• _GIVEN INFORMATION_:
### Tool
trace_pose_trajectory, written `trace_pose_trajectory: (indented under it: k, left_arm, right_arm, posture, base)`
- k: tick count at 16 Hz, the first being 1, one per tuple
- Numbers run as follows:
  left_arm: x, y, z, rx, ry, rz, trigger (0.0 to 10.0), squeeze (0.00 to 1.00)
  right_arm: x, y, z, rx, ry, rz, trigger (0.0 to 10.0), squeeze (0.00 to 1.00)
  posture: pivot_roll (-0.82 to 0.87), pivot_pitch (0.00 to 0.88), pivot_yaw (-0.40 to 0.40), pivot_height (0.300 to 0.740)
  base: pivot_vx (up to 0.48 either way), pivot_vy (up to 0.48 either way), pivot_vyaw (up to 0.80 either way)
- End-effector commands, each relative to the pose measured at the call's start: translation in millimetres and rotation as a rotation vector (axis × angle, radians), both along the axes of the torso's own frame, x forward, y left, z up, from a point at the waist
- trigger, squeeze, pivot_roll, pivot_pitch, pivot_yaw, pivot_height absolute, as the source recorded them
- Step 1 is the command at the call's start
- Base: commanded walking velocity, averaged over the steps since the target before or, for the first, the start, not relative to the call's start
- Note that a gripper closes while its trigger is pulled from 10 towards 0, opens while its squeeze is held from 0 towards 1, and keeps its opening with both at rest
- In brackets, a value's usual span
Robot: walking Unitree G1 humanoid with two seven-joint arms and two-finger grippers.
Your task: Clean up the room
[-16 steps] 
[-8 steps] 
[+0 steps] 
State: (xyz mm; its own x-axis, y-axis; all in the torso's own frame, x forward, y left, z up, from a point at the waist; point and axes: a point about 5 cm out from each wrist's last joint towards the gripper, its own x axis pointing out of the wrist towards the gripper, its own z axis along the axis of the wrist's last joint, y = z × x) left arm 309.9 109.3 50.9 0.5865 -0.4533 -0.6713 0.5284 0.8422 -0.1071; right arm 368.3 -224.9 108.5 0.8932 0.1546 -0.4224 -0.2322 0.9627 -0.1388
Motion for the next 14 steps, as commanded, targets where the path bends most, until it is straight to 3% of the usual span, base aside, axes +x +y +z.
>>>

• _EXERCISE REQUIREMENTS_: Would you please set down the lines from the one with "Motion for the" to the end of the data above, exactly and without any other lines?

• _SOLVED EXERCISE_:
Motion for the next 14 steps, as commanded, targets where the path bends most, until it is straight to 3% of the usual span, base aside, axes +x +y +z.
>>>

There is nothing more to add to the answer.